On Mon, 16 Mar 2015, Pavel Kouřil wrote:

> >> This RFC will have serious consequence. We made mistake with 
> >> "safe_mode". The main reason it failed is "it did not force caller 
> >> to have responsibility to make it work as it should". This RFC does 
> >> the same for how declare(strict_types=1) works.
> >>
> >> Aren't we learned from "safe_mode" lessons?
> >
> > I am not sure why you mention "safe_mode" as this has absolutely 
> > nothing to do with scalar type hints. Not feature wise, not 
> > implementation wise.
> >
> > safe_mode, first of all, was a global INI setting. The developer 
> > couldn't turn it off easily. That was probably at least 80% of the 
> > pain. The second part was the name, as it indicated that it made 
> > your scripts safe: It didn't.
> >
> > STHv5 does not suffer from either issue — developers can pick and 
> > choose the best solution for *them* (give them some credit, most 
> > developers are actually smart!). Library authors always get the 
> > right type if they type hint, which is *their* main pain point. And 
> > the type names have always already been used for casts anyway, and 
> > don't include "safe" in their name.
> 
> it's similiar to the safe_mode though.

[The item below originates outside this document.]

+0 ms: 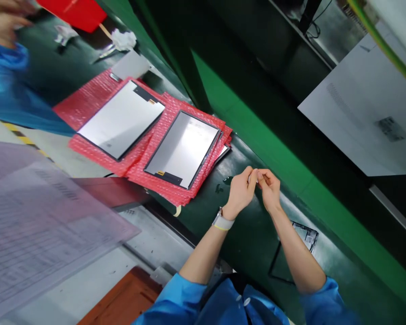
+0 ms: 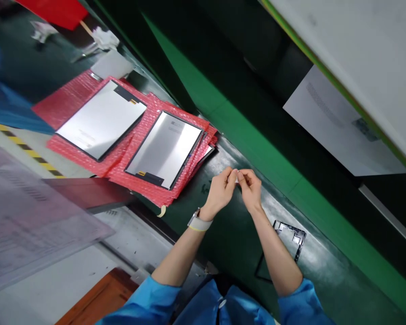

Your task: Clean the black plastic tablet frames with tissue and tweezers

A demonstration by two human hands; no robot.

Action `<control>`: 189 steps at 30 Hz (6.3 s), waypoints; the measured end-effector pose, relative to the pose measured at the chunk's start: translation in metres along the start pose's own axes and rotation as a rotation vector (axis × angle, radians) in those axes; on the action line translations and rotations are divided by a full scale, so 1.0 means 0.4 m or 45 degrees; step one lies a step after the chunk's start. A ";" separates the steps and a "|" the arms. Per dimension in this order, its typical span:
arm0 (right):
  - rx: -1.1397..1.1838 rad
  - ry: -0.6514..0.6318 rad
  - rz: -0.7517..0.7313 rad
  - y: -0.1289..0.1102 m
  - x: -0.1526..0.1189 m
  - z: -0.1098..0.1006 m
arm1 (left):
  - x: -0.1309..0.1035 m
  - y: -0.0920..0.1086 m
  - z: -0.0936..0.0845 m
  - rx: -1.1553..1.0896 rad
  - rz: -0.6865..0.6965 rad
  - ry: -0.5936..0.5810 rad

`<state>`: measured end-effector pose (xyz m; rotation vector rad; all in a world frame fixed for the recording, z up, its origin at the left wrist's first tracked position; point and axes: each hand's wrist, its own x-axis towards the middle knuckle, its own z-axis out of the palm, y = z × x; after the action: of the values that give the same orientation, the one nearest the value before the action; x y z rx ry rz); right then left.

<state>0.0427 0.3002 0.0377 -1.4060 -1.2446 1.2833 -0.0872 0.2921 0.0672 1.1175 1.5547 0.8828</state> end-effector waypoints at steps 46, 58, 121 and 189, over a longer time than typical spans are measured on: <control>-1.078 -0.082 -0.471 0.153 0.083 -0.013 | 0.202 -0.029 -0.398 1.215 -0.115 0.325; -1.077 -0.077 -0.501 0.156 0.087 -0.016 | 0.205 -0.023 -0.397 1.144 -0.106 0.383; -0.315 -0.331 -0.385 -0.082 -0.165 0.064 | -0.247 -0.146 -0.137 0.362 0.264 0.214; -0.287 0.586 0.243 0.099 -0.619 -0.363 | -0.605 -0.232 0.267 0.633 0.769 -0.295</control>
<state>0.1959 0.0548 0.0554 -1.8917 -0.9757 0.8825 0.0160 0.0344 0.0274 2.0413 1.2847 0.7201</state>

Sure, it's not as bad as INI 
> setting, but the "intent" is the same - a switch changing how code 
> behaves.

The intent is no where near the same.

safe_mode is an evil monster from the depts of a lone sysadm that sees 
"oh it's safe" - without a developer having a chance to do anything 
about it.

strict is an option mode that a developer that writes a specific PHP 
file can opt into.

Absolutely not even the same magnitude of evil.